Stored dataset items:
- Opening Delimiter -

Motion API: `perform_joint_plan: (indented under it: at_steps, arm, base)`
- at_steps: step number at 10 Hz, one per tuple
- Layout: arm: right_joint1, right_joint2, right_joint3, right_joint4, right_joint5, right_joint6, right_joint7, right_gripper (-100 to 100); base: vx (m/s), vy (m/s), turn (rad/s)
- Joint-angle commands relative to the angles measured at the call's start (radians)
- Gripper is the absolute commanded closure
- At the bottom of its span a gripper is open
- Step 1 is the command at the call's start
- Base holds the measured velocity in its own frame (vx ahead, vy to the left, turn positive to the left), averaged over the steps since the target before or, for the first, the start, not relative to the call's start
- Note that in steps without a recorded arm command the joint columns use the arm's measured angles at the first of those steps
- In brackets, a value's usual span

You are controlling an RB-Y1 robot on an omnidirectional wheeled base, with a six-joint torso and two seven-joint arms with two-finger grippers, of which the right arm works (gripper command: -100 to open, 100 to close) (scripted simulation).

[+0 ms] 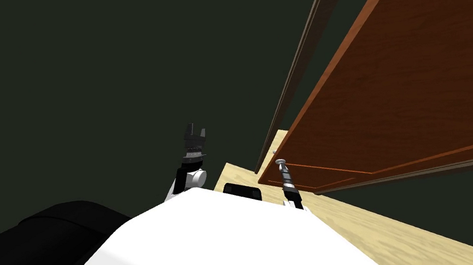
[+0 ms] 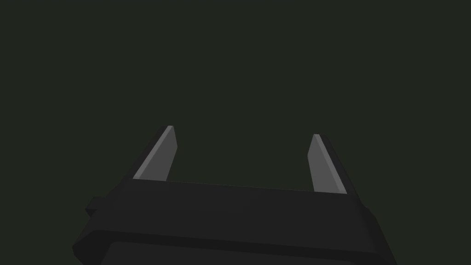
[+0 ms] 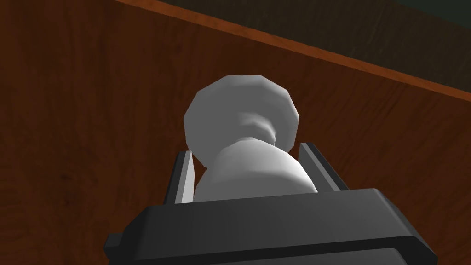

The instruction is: Pull the door open

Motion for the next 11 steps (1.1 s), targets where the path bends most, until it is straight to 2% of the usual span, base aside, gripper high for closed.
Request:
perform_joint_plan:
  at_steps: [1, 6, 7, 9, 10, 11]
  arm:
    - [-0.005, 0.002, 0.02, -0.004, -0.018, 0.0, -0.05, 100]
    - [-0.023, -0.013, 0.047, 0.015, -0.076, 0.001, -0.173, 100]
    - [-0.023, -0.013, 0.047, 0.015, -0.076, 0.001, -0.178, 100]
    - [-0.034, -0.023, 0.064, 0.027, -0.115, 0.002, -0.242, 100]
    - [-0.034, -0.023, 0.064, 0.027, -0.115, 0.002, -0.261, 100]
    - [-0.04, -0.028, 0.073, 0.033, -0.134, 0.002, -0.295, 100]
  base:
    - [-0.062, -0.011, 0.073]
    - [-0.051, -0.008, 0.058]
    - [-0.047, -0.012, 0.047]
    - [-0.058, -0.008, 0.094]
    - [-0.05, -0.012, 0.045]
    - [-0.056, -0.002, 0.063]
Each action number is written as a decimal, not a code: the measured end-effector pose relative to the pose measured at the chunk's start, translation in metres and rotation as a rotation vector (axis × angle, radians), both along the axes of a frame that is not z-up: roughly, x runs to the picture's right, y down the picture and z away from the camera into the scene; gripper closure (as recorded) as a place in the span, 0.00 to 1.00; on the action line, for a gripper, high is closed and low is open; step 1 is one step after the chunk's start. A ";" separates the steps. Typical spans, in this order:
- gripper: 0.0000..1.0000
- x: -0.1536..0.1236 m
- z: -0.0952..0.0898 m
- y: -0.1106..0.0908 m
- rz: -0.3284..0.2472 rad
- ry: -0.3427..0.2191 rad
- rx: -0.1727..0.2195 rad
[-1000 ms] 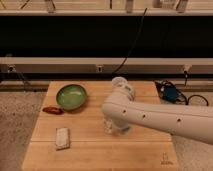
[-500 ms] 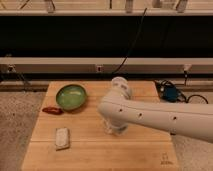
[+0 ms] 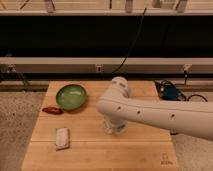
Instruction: Knock the bottle over
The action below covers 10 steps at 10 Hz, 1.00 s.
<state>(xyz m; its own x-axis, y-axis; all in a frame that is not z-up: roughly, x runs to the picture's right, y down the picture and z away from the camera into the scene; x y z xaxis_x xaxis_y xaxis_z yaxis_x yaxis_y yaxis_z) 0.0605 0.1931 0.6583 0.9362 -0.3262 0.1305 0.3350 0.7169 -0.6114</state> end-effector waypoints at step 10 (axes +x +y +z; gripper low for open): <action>0.98 0.003 0.003 -0.013 0.004 0.000 -0.001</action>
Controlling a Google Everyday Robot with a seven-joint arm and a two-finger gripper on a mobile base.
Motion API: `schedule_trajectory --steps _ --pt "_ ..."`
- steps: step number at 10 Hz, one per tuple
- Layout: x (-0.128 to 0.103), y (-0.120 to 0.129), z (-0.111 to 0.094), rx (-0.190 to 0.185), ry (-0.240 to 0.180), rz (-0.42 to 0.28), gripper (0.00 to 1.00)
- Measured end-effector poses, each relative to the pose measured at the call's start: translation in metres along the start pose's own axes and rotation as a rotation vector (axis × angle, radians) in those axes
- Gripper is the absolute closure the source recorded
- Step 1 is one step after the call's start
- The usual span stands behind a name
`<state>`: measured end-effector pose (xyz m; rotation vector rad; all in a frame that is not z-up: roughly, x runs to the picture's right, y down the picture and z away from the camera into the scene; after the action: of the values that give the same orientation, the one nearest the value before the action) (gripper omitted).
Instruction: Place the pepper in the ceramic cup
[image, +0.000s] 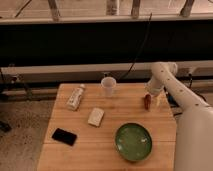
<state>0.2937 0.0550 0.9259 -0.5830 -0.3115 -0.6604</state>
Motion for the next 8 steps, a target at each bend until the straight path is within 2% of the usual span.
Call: schedule_trajectory --steps 5,7,8 --pt "0.02 0.0 0.021 -0.057 0.001 -0.026 0.2" --pt "0.024 0.003 0.025 -0.073 -0.005 -0.027 0.31" --pt "0.024 0.004 0.026 -0.081 -0.008 -0.029 0.42"
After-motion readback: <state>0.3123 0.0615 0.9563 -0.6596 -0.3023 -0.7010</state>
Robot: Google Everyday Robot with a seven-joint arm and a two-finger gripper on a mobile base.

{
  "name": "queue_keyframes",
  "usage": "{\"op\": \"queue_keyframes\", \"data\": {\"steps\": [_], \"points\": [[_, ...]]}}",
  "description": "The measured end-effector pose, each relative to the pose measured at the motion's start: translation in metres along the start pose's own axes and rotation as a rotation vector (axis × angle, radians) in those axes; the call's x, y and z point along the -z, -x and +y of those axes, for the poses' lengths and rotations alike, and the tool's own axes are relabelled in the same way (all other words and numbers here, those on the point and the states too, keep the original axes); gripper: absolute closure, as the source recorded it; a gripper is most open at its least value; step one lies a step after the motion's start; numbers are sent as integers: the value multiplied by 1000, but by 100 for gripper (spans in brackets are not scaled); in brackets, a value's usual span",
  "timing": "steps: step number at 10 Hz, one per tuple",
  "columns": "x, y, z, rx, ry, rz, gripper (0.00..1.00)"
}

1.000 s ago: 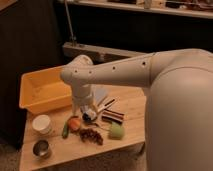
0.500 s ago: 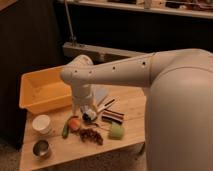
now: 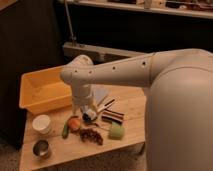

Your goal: Place brush in metal cup

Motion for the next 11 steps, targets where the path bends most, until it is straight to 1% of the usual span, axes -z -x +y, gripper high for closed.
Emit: {"op": "queue_keyframes", "data": {"steps": [5, 7, 9, 10, 11], "points": [[0, 0, 0, 0, 0, 0, 35], [0, 4, 0, -13, 11, 0, 35], [1, 22, -10, -68, 32, -11, 35], [1, 35, -19, -115, 45, -23, 35], [0, 44, -25, -153, 50, -31, 35]]}}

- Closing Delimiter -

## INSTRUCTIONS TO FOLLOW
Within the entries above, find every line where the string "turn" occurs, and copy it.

## SOLUTION
- Layout: arm: right_joint1, right_joint2, right_joint3, right_joint4, right_joint5, right_joint6, right_joint7, right_gripper (-100 to 100); base: vx (m/s), vy (m/s), turn (rad/s)
- Base holds the measured velocity in its own frame (vx ahead, vy to the left, turn positive to the left), averaged over the steps since the target before or, for the first, the start, not relative to the call's start

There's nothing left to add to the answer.